Perhaps the darkest part of this issue is when the end of the tunnel is reached. Without any more treatments to displace meaning into, the gap between the real and the ideal will be confronted head-on without an easy escape. As Brewer and Keffler (2021) noted, “Once she realized that transing wasn’t the answer to her difficult feelings, she said, “The depression hit me really hard. And I was like, I’m still not happy. I’m still not happy after all of this.”

This mental crash was also observed by trans-identified male Blaire White (2019). We can see displaced meaning in the situation he describes:

So after people have that surgery [vaginoplasty], it’s actually very common for them to have a very very deep depression, one that leads them to doing things that are obviously unspeakable […] So then I think to myself, okay then maybe the truth is that a lot of trans people see “the surgery,’” “the big one,” “the big snip” as sort of like a fix to their life.  They make it the biggest goal in their life like they have this incredible build-up to it that they’re waiting their whole lives for it and then when they get it they realize “Oh, rent is still due, I’m still dealing with this bad relationship, I still have these issues with my family, I still don’t have a career going for myself.”  I think that people put so much emphasis on it as if it’s going to fix their life when in reality it’s not going to.

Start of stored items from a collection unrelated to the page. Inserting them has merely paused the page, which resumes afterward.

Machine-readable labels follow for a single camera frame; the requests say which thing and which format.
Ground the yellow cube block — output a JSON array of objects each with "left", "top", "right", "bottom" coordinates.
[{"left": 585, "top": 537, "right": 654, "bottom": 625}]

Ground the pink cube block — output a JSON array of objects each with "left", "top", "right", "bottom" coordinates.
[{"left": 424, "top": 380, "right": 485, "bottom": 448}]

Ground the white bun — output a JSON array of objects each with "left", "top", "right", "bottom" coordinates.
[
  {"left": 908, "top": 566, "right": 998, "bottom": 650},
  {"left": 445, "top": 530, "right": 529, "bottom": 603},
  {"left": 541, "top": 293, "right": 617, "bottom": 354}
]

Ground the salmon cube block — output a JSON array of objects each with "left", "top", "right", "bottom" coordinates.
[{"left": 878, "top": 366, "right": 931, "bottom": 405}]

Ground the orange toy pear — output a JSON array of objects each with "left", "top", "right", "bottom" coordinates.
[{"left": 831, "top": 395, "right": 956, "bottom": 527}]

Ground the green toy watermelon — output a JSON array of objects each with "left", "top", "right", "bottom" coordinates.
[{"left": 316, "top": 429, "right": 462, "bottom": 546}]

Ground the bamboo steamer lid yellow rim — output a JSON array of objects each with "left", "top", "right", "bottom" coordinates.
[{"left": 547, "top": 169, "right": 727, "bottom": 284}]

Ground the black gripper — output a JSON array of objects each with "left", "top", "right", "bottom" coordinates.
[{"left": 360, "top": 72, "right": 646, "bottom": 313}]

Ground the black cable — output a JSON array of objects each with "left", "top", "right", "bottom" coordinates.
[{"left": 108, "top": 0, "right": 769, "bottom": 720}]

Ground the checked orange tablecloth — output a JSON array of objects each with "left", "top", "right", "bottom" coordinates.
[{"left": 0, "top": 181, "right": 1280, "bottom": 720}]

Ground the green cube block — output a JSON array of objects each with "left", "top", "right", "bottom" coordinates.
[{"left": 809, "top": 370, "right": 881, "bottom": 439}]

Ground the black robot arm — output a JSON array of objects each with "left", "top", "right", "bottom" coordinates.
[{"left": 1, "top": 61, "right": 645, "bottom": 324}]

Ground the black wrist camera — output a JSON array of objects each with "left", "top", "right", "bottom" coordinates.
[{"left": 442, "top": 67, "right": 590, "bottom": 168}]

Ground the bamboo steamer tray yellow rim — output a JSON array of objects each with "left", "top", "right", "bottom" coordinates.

“Gender-affirming care” has become the main protocol promoted by many healthcare agencies, and displaced meaning is not a commonly discussed concept. Very little guidance has been provided about how to help people who want to “transition” due to displaced meaning. Perhaps the best guide for people seeking more information would be Evans & Evans’s (2021) Gender Dysphoria. In this resource, the two therapists model how practitioners can help “gender dysphoric” patients sort through their underlying motives behind transitioning. As the patients’ underlying motives are revealed, the patients can better understand if “transitioning” is actually necessary to obtain what they desire. In cases of displaced meaning (or “phantasies” as Evans & Evans describe the concept), the clients can begin to see that they do not need to “transition” to build a robust life. The clients can also come to understand that “transitioning” will not solve life’s problems. Research indicates that people with autism struggle with symbolic thinking and favor solutions that appear concrete. Therefore, this demographic group may benefit even more from exploring displaced meaning before “transitioning” is considered (Wetzel, 2022).

We need a future in which people who are struggling with accepting their sexes are encouraged to explore the deeper reasons for their struggles, including why they think hormone treatments and surgeries will help them achieve intangible results like happiness. Such a future could lead to better-informed treatments for people who are questioning their identities, and create a more realistic picture for them of what will happen when they “transition.” Such a future could also help these individuals improve their mental health, avoiding the slippery slope of constantly moving down a medical pathway that causes irreparable changes to their bodies.

Works Cited

Blaire White. (2019). Why I’m not getting ‘the surgery.’ [A video]. YouTube.

Brewer, E., & Keffler, M. (2021b). Transing our children. Partners for Ethical Care.

de Vries, A. L., Noens, I. L., Cohen-Kettenis, P. T., van Berckelaer-Onnes, I. A., & Doreleijers, T. A. (2010). Autism spectrum disorders in gender dysphoric children and adolescents. Journal of autism and developmental disorders, 40(8), 930–936.

Evans, S., & Evans, M. (2021) Gender dysphoria: A therapeutic model for working with children, adolescents and young adults. Phoenix Publishing House.

McCracken, G. D. (1988). Culture and consumption: New approaches to the symbolic character of consumer goods and activities. Indiana University Press.

Vorobey, A. (2018). I want my sex back: Transgender people who regretted changing sex (RT Documentary). [A video]. YouTube.

Wetzel, M. J. (2022). Picking Up the Pieces: Puzzling Through Autism in the wake of “Gender.” Kindle Direct Publishing.